Our society seems to have an obsession with firing the head coach in response to a losing football season – we are obsessed with blaming leadership for a lack of better outcomes. Yet our mistake is in thinking that a change in leadership represents a solution. In many ways it has been the same with Ebola. The Ebola crisis has been wielded as a political tool in just this manner (did anyone else notice a reduction in media hype following the midterm elections?).
Possibly the biggest lesson we must learn from Ebola is that it is a disease which targets the people we like to forget by exploiting the conditions with which we’ve grown too comfortable. While we celebrate this year’s responders at the front line of the crisis, we need to realize that those who are in it for the long-haul are the heroes who would prevent the next episode, including those who seek to train where there is a lack of physicians and educate where there is low literacy. Blaming our leaders for the problems Ebola has caused is a convenient distraction from asking ourselves what we can do to address the underlying problems, while our true failure is that of forgetting to invest in the empowerment of our neighbors. Perhaps it is the responsibility of campus-communities like Champaign-Urbana to seek out ways to further partnerships, to hold in high regard the expertise of our colleagues at institutions like Njala, and to leverage the globalization of our century toward novel ways forward together.
Perhaps the radio silence that follows when American hospitals have released the last cases and when fueling hysteria is no longer useful as a political tool will give us an opportunity to examine these lessons.

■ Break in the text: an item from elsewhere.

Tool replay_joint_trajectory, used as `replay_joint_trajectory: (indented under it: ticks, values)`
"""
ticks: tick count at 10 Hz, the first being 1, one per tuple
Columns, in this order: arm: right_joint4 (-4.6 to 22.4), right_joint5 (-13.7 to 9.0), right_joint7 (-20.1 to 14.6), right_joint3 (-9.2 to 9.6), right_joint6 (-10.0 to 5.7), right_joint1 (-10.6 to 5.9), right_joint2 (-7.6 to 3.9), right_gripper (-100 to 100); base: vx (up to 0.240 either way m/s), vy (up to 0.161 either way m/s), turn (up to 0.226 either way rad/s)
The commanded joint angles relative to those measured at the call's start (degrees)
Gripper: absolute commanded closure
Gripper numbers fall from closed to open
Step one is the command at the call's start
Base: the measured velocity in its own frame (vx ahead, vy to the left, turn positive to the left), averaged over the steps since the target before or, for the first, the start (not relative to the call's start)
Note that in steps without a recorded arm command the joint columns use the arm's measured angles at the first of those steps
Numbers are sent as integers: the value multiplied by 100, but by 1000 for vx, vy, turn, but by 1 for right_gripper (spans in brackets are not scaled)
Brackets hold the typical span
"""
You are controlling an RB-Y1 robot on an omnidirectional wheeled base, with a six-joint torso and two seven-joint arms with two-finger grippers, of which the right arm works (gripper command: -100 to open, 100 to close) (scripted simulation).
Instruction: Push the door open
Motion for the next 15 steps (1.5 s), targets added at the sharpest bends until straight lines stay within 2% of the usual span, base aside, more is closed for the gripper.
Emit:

The world will solve the Ebola problem – and I pray it’s sooner rather than later – but the vaccine or treatment or the public health education and containment which will ultimately stop this epidemic will not cure the underlying problems which made West Africa vulnerable to the largest outbreak in history.
My hope is that we will think beyond fear, that we’ll respond to the need to build-up and empower individuals in West Africa and low-resourced regions around the world through partnering, educating, and creating opportunities. These are the lessons Ebola is teaching – are we listening?